Terms & Conditions

This document outlines the terms and conditions governing the use of Webomax Bilisim Teknolojileri LTD ST (hereinafter referred to as “Webomax”) IT and web services. By accessing or using our services, you (hereinafter referred to as “Client”) agree to be bound by the terms and conditions outlined below. If you do not agree with these terms and conditions, please refrain from using our services.

  1. SERVICES: Webomax provides a range of IT and web services to clients, including but not limited to website design and development, website maintenance, web hosting, domain name registration, and email hosting. Webomax reserves the right to modify, suspend or discontinue any of its services at any time without prior notice.

  2. CLIENT: OBLIGATIONS The client agrees to provide accurate and complete information to Webomax and to update such information as necessary. The client also agrees to comply with all applicable laws and regulations governing the use of our services, including but not limited to those related to data protection, privacy, and intellectual property.

  3. FEES AND PAYMENTS:The fees for our services are set forth on our website or in our proposals. The client agrees to pay all fees and charges associated with our services in a timely manner. Webomax reserves the right to suspend or terminate any services if the client fails to pay any fees or charges when due.

  4. INTELLECTUAL PROPERTY: All content created by Webomax in connection with its services, including but not limited to website designs, logos, and software, are the property of Webomax and are protected by copyright and other intellectual property laws. The client is granted a limited, non-exclusive, non-transferable license to use such content solely for the purposes of accessing and using our services.

  5. LIMITATION OF LIABILITY: Webomax shall not be liable for any damages arising out of or in connection with the use or inability to use our services, including but not limited to damages for lost profits, lost data, or business interruption. The client agrees to indemnify and hold harmless Webomax from any claims or liabilities arising out of or in connection with the use of our services.

  6. WARRANTIES: Webomax makes no warranties, express or implied, with respect to its services, including but not limited to warranties of merchantability, fitness for a particular purpose, or non-infringement of third-party rights.

  7. TERMINATION: Either party may terminate this agreement at any time upon written notice to the other party. In the event of termination, the client shall immediately cease using our services and pay all outstanding fees and charges.

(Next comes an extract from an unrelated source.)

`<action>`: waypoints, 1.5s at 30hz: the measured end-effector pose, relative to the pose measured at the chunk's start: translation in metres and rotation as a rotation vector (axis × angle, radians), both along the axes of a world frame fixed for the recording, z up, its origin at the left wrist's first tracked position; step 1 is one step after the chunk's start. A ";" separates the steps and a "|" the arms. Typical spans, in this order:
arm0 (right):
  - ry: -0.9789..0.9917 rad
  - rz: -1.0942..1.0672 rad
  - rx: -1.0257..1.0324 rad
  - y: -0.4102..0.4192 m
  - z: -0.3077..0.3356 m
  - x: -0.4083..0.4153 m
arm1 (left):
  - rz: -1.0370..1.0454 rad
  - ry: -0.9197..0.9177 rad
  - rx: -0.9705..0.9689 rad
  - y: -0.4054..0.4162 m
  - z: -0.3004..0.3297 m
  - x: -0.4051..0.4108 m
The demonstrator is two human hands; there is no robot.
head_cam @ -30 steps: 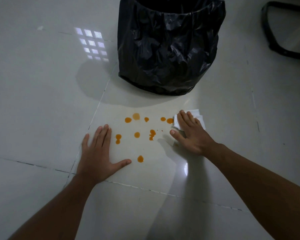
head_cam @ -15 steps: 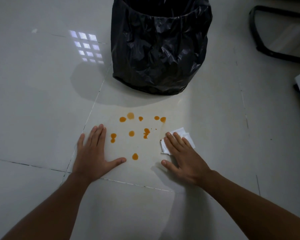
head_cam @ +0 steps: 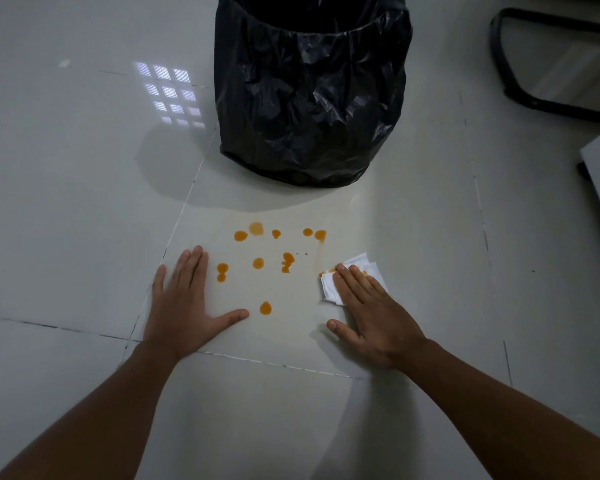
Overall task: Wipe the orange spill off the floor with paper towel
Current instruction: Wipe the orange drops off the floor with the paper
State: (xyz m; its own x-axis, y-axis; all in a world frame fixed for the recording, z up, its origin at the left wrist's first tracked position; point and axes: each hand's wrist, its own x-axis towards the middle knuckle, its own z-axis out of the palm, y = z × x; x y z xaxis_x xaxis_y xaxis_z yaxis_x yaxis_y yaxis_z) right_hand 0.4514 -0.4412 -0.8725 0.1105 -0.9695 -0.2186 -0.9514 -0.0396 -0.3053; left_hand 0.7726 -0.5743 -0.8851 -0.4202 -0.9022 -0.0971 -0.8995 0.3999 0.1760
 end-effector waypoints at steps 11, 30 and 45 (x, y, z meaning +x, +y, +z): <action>0.019 -0.051 0.011 0.006 -0.006 0.012 | 0.000 -0.002 -0.029 -0.001 -0.006 0.003; 0.029 -0.045 -0.048 -0.005 -0.013 0.024 | 0.006 -0.024 -0.029 -0.003 -0.008 0.002; 0.059 -0.246 -0.037 0.007 -0.012 0.023 | 0.014 -0.010 -0.036 -0.001 -0.004 0.000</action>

  8. GOVERNING LAW: This agreement shall be governed by and construed in accordance with the laws of Turkey. Any disputes arising out of or in connection with this agreement shall be subject to the exclusive jurisdiction of the courts of Turkey.

  9. ENTIRE AGREEMENT: This agreement constitutes the entire agreement between the parties with respect to the subject matter hereof and supersedes all prior agreements and understandings, whether written or oral. No modification of this agreement shall be effective unless in writing and signed by both parties.

  10. CONFIDENTIALITY: Webomax agrees to keep all confidential information provided by the client in connection with our services confidential and to use such information only for the purposes of providing our services. The client agrees to keep all confidential information provided by Webomax in connection with our services confidential and to use such information only for the purposes of accessing and using our services.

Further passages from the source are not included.